* Task goal: From the records below, copy every line that contains the word "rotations".

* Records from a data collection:
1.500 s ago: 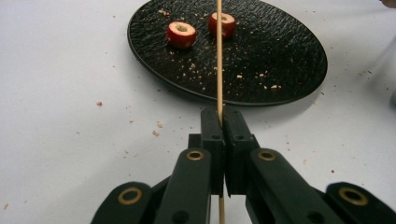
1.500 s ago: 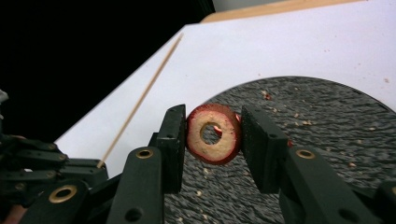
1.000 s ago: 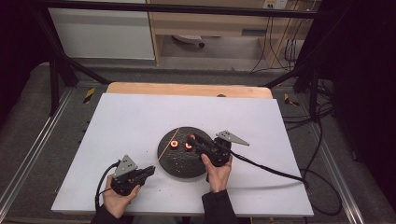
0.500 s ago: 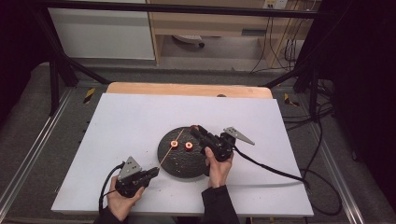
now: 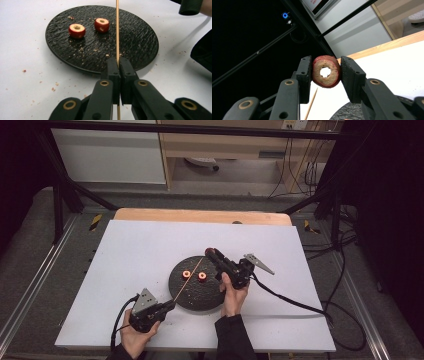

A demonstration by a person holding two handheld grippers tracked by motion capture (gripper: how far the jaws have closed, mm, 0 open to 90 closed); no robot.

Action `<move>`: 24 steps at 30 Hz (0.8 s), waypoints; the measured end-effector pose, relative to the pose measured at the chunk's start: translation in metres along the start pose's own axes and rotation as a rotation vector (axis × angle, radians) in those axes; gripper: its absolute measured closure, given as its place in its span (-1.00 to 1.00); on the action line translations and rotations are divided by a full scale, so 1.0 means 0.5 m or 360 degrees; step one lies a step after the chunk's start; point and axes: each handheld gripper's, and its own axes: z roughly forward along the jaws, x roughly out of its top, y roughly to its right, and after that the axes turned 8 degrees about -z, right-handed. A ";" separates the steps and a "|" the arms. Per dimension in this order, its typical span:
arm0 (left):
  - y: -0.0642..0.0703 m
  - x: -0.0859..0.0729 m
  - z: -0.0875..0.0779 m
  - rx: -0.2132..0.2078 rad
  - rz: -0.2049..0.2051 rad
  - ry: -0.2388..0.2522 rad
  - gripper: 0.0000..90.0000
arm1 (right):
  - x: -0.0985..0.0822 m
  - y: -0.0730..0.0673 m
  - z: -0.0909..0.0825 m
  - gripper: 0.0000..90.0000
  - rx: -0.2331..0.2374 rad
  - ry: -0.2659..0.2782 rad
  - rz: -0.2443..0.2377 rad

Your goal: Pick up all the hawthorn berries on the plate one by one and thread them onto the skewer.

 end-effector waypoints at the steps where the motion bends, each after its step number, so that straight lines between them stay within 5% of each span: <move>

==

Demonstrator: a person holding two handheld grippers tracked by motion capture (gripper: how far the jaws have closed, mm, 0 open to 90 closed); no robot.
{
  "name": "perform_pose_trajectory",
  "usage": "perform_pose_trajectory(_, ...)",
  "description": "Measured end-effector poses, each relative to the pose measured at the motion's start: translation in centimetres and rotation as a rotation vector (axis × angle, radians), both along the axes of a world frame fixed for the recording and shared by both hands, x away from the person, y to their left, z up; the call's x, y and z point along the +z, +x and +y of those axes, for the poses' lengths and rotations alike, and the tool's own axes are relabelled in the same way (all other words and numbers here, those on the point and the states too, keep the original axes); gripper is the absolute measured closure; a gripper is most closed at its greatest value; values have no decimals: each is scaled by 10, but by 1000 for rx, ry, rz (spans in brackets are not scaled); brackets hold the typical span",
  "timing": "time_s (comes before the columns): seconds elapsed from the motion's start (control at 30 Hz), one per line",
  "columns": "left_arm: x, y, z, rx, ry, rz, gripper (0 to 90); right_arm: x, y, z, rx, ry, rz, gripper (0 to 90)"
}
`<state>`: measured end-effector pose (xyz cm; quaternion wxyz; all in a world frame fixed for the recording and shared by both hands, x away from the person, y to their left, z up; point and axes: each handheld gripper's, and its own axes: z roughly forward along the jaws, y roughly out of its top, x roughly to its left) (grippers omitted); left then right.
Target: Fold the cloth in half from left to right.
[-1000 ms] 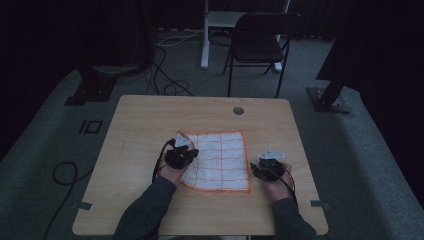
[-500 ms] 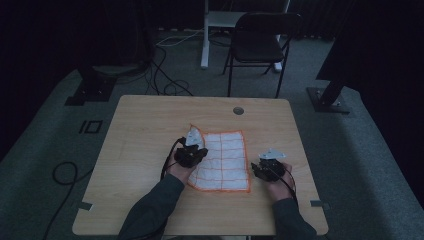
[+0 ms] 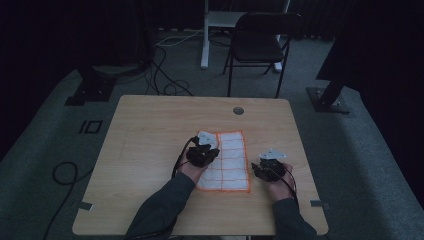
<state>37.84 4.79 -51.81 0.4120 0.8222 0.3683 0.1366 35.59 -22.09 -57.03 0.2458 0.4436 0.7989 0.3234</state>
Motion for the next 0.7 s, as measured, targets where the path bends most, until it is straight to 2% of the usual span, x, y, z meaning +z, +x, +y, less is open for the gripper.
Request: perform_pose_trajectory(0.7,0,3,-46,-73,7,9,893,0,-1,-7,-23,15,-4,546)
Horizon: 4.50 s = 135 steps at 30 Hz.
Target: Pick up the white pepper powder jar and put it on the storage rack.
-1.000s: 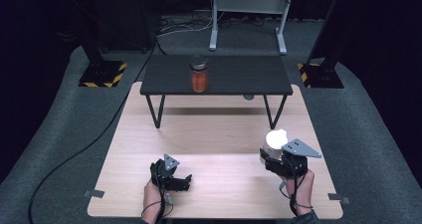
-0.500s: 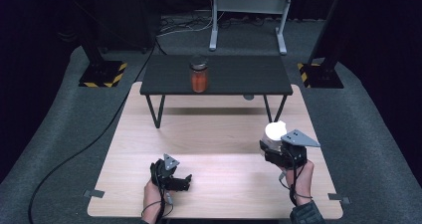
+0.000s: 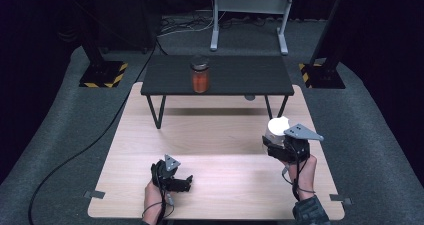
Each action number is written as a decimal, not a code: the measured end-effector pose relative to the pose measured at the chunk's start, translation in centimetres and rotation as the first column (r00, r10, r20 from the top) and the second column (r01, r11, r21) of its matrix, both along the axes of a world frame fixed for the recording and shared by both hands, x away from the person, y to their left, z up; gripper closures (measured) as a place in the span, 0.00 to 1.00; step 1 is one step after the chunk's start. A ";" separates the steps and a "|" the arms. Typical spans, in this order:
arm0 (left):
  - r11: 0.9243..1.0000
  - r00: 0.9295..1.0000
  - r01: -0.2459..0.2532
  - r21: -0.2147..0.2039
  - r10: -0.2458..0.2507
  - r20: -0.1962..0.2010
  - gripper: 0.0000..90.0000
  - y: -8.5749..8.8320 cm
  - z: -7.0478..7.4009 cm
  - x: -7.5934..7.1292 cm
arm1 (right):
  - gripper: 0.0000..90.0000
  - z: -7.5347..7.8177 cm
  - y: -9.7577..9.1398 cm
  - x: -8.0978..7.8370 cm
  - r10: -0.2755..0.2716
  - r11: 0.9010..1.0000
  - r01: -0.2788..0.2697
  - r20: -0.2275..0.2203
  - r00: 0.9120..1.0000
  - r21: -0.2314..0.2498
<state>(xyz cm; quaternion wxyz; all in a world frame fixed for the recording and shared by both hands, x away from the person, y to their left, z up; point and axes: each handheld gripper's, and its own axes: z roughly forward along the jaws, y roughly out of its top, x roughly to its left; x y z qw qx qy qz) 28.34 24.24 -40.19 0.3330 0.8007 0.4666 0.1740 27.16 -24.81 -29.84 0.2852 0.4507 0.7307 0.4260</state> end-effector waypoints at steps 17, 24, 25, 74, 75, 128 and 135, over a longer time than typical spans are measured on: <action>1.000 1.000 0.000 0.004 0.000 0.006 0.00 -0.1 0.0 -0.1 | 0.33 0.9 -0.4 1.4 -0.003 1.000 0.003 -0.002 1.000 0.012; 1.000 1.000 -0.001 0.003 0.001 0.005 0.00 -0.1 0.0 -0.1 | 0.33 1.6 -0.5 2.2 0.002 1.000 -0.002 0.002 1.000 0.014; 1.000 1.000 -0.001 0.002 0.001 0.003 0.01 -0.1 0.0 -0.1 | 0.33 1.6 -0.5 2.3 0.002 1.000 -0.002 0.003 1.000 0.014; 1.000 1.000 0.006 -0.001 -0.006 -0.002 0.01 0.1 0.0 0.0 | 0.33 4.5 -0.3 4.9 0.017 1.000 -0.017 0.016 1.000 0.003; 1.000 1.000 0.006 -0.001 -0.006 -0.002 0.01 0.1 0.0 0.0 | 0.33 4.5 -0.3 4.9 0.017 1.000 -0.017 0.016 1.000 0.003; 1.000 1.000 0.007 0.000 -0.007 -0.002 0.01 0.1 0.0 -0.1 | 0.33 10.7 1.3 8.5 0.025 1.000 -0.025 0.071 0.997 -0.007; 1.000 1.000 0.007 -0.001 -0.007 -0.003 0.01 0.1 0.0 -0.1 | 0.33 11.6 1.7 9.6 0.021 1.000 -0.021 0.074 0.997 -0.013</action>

* Your solution:
Action `<move>`: 24 steps at 30 Hz (0.8 s), waypoints; the measured end-effector pose, relative to the pose measured at the chunk's start: translation in metres along the start pose's own axes and rotation as a rotation vector (axis × angle, radians) in those axes; gripper: its absolute measured closure, given as its place in its span (-1.00 to 1.00); on the action line translations and rotations are divided by a full scale, so 1.0 means 0.5 m or 360 degrees; step one lies a step after the chunk's start; point and axes: each handheld gripper's, and its own axes: z roughly forward along the jaws, x roughly out of its top, y roughly to its right, and after that the axes turned 8 degrees about -z, right-handed. A ";" separates the steps and a "|" the arms. Per dimension in this order, its typical span:
  "description": "Measured end-effector poses, each relative to the pose measured at the motion's start: translation in centimetres and rotation as a rotation vector (axis × angle, radians), both along the axes of a world frame fixed for the recording and shared by both hands, x away from the person, y to their left, z up; the call's x, y and z point along the +z, +x and +y of those axes, for the poses' lengths and rotations alike, and the tool's own axes are relabelled in the same way (all other words and numbers here, those on the point and the states too, keep the original axes); gripper is the absolute measured closure; a gripper is most closed at its greatest value; values have no decimals: each is scaled by 10, but by 1000 for rx, ry, rz (spans in brackets are not scaled); brackets hold the typical span",

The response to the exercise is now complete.